Paylaş
Ama Trabzonspor’un gol makinesi vardı. Samsunspor defansı atağa kalkarken topu kaptırdı. Topu kapan Alanzinho kendi de vurabilirdi ama garanti olanı yaptı ve Burak’a bıraktı; “Ver Burak’a yazsın tabelaya”...
Tabii ki büyük usta geliyor aklımıza, “ Ver Lefter’e yazsın deftere” diye... Rahmetle anıyoruz. Lefter gibisi bir daha gelir mi bilinmez ama Burak öyle bir geliyor ki durdurmak mümkün değil. Benzetme de yapamayız. Onun adı gol makinesi. Rekorları kırmaya devam edecek, hatta nazarımız da değmesin sezon sonunda kırılması güç rekorlara imza atacak gibi gözüküyor. Dediğim gibi karşılaşma dengeli başlamıştı ama dengeleri değiştiren Burak oldu. Burak’ın golü Trabzonspor’u da kendine getirdi.

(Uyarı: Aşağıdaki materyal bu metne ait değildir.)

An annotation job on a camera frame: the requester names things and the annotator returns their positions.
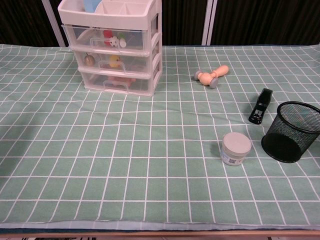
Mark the red toy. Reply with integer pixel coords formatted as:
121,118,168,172
103,30,113,46

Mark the green white toy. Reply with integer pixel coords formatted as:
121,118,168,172
117,32,127,48

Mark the clear drawer with ball toys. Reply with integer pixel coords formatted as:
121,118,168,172
61,24,146,55

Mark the black stapler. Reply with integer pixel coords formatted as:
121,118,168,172
248,87,273,124

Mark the white jar grey lid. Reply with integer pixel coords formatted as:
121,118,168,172
220,132,253,166

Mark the clear drawer with pink toy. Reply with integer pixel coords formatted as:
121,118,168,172
79,67,154,94

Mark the white partition post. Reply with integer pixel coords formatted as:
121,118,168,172
41,0,67,47
201,0,218,46

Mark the green checkered tablecloth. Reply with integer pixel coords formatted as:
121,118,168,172
0,43,320,231

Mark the yellow toy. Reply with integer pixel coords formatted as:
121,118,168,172
109,55,121,68

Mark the white curved plastic piece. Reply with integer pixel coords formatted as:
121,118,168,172
76,28,94,44

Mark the blue foam block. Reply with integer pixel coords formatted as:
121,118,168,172
83,0,102,13

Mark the white plastic drawer cabinet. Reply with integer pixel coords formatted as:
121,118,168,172
57,0,163,97

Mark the black mesh pen cup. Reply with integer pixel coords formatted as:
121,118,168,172
261,101,320,164

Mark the clear plastic drawer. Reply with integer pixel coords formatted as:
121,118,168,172
71,47,149,74

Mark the wooden massage roller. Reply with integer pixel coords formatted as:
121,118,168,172
194,64,230,89

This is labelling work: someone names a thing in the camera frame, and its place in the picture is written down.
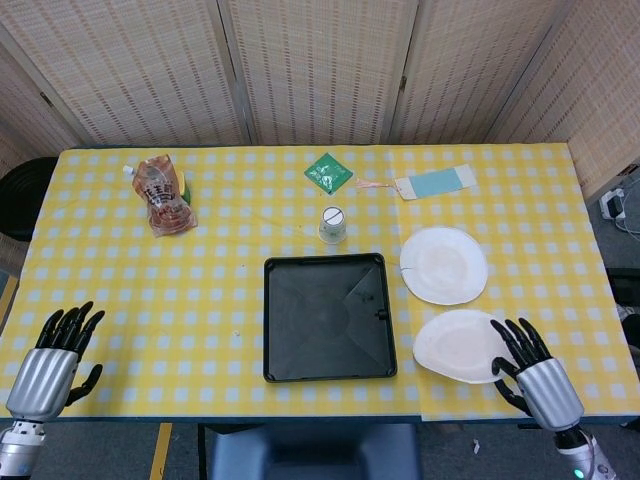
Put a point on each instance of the black square plastic tray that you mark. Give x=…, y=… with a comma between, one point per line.
x=320, y=320

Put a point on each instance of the small white paper scrap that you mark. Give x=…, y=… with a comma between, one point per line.
x=475, y=446

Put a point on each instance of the green and yellow sponge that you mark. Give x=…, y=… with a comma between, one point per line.
x=187, y=192

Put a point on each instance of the white power adapter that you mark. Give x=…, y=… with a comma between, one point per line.
x=612, y=204

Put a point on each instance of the green foil packet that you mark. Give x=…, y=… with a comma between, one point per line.
x=327, y=172

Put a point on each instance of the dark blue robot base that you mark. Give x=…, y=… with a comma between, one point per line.
x=310, y=455

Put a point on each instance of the pink bookmark tassel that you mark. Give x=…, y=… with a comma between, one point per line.
x=372, y=184

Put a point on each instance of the white paper plate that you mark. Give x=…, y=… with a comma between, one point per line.
x=450, y=345
x=442, y=265

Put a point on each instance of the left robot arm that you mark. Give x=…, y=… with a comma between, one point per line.
x=20, y=450

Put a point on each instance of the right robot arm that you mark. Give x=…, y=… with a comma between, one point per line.
x=580, y=455

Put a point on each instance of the black round stool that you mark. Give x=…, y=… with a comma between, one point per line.
x=25, y=200

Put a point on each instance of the brown sauce spout pouch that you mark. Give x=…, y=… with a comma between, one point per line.
x=167, y=200

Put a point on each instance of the black floor equipment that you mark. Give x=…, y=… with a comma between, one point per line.
x=625, y=285

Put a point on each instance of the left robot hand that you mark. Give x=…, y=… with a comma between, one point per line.
x=40, y=380

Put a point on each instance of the upturned floral paper cup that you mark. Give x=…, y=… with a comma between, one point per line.
x=332, y=227

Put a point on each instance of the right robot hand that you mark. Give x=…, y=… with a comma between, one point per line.
x=547, y=390

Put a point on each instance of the woven folding screen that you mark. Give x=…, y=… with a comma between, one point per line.
x=320, y=75

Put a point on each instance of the cream bookmark with blue panel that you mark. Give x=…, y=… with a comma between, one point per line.
x=435, y=182

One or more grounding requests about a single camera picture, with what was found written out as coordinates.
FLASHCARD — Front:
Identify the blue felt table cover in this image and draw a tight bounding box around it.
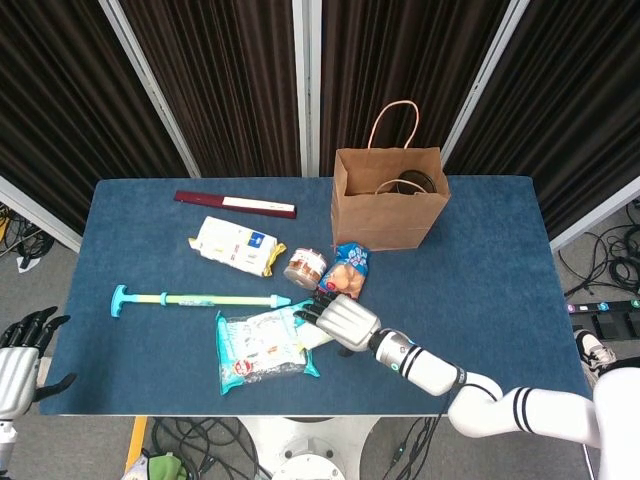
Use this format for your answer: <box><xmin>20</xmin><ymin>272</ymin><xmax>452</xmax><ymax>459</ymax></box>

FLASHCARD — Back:
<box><xmin>38</xmin><ymin>175</ymin><xmax>594</xmax><ymax>417</ymax></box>

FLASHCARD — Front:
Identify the yellow floor tape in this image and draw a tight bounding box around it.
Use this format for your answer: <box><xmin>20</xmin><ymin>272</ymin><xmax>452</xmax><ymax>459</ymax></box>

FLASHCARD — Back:
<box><xmin>124</xmin><ymin>416</ymin><xmax>149</xmax><ymax>472</ymax></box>

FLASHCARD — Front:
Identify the white yellow snack package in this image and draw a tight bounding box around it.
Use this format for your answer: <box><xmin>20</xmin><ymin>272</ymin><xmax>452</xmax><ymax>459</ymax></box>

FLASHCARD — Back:
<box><xmin>188</xmin><ymin>215</ymin><xmax>288</xmax><ymax>278</ymax></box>

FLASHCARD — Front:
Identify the dark ribbed partition panel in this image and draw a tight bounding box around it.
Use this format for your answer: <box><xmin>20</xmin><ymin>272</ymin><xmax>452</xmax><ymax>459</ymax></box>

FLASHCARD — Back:
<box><xmin>0</xmin><ymin>0</ymin><xmax>202</xmax><ymax>251</ymax></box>
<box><xmin>305</xmin><ymin>0</ymin><xmax>531</xmax><ymax>179</ymax></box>
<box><xmin>442</xmin><ymin>0</ymin><xmax>640</xmax><ymax>252</ymax></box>
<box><xmin>99</xmin><ymin>0</ymin><xmax>309</xmax><ymax>179</ymax></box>

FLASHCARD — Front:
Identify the green teal pump toy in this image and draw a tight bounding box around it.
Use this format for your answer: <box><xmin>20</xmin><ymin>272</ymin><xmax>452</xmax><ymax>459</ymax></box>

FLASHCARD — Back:
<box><xmin>110</xmin><ymin>284</ymin><xmax>292</xmax><ymax>319</ymax></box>

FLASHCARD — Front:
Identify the black mesh pen holder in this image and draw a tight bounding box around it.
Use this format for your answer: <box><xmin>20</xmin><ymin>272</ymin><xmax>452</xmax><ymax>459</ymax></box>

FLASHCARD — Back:
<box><xmin>393</xmin><ymin>169</ymin><xmax>437</xmax><ymax>195</ymax></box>

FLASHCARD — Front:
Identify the white sneaker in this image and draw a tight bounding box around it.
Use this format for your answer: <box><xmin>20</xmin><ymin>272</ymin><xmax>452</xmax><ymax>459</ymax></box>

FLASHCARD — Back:
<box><xmin>574</xmin><ymin>329</ymin><xmax>620</xmax><ymax>389</ymax></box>

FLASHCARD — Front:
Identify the white floral paper cup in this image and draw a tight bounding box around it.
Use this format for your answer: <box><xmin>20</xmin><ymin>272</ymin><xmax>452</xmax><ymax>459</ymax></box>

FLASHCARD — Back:
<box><xmin>297</xmin><ymin>323</ymin><xmax>337</xmax><ymax>350</ymax></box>

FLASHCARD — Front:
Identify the dark red long box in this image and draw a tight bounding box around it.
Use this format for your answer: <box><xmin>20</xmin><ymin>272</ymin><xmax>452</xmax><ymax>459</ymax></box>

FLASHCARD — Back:
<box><xmin>173</xmin><ymin>190</ymin><xmax>298</xmax><ymax>220</ymax></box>

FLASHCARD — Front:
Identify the teal wet wipes pack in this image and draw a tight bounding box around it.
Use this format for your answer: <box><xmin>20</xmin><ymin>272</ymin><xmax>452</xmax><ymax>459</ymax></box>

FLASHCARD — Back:
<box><xmin>214</xmin><ymin>298</ymin><xmax>321</xmax><ymax>397</ymax></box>

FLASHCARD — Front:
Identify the black floor cable bundle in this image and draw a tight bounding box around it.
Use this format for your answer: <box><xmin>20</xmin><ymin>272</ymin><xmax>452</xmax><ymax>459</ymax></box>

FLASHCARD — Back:
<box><xmin>0</xmin><ymin>199</ymin><xmax>56</xmax><ymax>262</ymax></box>
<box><xmin>149</xmin><ymin>417</ymin><xmax>271</xmax><ymax>480</ymax></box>
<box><xmin>557</xmin><ymin>199</ymin><xmax>640</xmax><ymax>297</ymax></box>

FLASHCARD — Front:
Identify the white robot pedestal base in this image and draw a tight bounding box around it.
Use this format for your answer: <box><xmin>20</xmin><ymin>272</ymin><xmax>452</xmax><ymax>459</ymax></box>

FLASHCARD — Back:
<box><xmin>239</xmin><ymin>415</ymin><xmax>386</xmax><ymax>480</ymax></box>

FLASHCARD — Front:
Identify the green bag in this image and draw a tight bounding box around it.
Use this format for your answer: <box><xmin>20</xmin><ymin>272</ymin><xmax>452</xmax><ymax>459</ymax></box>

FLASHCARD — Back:
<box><xmin>143</xmin><ymin>452</ymin><xmax>189</xmax><ymax>480</ymax></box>

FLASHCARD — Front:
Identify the blue bread bag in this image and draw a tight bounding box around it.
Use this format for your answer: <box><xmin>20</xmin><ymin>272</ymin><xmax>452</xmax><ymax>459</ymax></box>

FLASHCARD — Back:
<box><xmin>318</xmin><ymin>243</ymin><xmax>372</xmax><ymax>301</ymax></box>

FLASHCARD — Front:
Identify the black floor box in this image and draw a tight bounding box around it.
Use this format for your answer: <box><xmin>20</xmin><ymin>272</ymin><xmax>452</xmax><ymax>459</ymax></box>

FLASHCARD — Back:
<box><xmin>582</xmin><ymin>312</ymin><xmax>640</xmax><ymax>342</ymax></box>

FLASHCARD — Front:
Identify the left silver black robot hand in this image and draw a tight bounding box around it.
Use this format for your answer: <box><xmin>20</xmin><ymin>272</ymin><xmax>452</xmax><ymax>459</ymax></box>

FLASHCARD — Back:
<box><xmin>0</xmin><ymin>306</ymin><xmax>78</xmax><ymax>419</ymax></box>

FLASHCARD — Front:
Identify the brown paper bag with handles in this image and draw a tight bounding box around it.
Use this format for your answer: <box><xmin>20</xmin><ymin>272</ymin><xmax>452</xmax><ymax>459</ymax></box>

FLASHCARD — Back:
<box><xmin>331</xmin><ymin>101</ymin><xmax>452</xmax><ymax>253</ymax></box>

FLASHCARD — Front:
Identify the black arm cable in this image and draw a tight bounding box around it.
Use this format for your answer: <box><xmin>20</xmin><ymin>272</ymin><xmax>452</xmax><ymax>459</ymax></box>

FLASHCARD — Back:
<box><xmin>382</xmin><ymin>412</ymin><xmax>451</xmax><ymax>480</ymax></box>

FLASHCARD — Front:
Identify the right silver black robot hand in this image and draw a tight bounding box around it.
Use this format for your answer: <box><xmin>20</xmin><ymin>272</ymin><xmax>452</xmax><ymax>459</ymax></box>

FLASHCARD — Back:
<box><xmin>293</xmin><ymin>293</ymin><xmax>383</xmax><ymax>357</ymax></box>

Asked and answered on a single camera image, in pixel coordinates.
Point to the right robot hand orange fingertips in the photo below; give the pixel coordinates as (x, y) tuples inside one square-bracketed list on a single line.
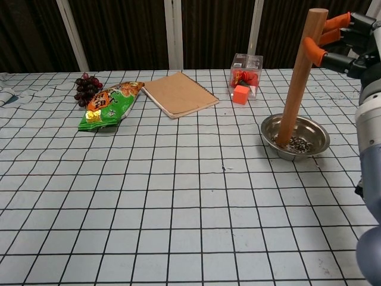
[(370, 59)]

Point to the wooden rolling pin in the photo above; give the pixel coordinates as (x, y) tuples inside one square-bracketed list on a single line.
[(296, 89)]

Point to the stainless steel bowl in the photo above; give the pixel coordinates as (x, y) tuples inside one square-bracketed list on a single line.
[(315, 128)]

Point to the dark nuts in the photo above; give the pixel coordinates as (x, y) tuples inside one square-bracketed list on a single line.
[(300, 144)]

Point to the clear box with red pieces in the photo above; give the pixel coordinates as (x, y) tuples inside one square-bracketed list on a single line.
[(250, 74)]

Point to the orange cube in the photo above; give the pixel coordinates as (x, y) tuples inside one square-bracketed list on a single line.
[(240, 94)]

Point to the brown spiral notebook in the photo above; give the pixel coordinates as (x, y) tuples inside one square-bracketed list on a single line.
[(178, 93)]

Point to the light blue checkered tablecloth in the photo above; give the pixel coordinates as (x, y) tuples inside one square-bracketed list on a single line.
[(149, 193)]

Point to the green orange snack bag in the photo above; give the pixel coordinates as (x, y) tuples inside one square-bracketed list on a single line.
[(110, 104)]

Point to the dark purple grape bunch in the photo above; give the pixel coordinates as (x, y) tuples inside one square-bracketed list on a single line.
[(84, 88)]

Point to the white frame post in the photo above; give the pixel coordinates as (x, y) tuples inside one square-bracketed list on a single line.
[(375, 7), (174, 32), (256, 26), (71, 35)]

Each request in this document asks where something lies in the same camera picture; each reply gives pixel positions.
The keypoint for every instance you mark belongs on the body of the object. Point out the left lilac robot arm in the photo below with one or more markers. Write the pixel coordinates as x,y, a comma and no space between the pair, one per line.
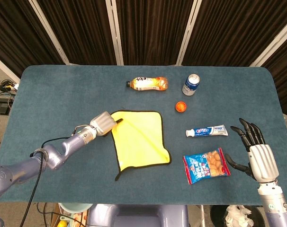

İlk yarıda uzun zamandır özlenen Trabzonspor geri dönmüştü. Devre sonunda penaltı ile birlikte üst üste kaçan pozisyonlar var ancak sahada da çok iyi bir Trabzonspor vardı. Colman sorumluluğunu biliyor, Alanzinho çok istekli ve Aykut da orta sahaya güç katmış. Defans hata yapmıyor ve forvet de görevini yapıyor, daha ne olsun ki?..
Tam bir nokta transfer
Trabzonspor açısından ilk yarı her şey çok güzel. Ya ikinci yarı?. Yine o eski hastalık. İkinci golü bulup bir türlü rahatlayamayan Trabzonspor’da ikinci yarıda dakikalar ilerledikçe stres ve tedirginlik başlıyor. Ama sahneye yine gol makinesi Burak çıkıyor. Yoktan var ettiği pozisyonda Burak bu kez attırıyor. Daha doğrusu Henrique’ye al da at diyor. İşte bu golden sonra eski hastalık nüksetmeden pansuman yapılıyor ve Trabzonspor rahatlıyor. İki golü bulan ve rahatlayan Trabzonspor’da bir de Olcan’dan bahsetmemiz gerekir. Olcan takıma müthiş bir enerji getirdi. Deyim yerinde ise tam bir nokta transfer. Dün akşam Avni Aker’de ligdeki ilk maçında iyi futbolunu güzel bir golle de süsleyerek Trabzonspor’a “merhaba” dedi. Ve dünkü oyun gösterdi ki Fırtına daha uzun süre devam edecek.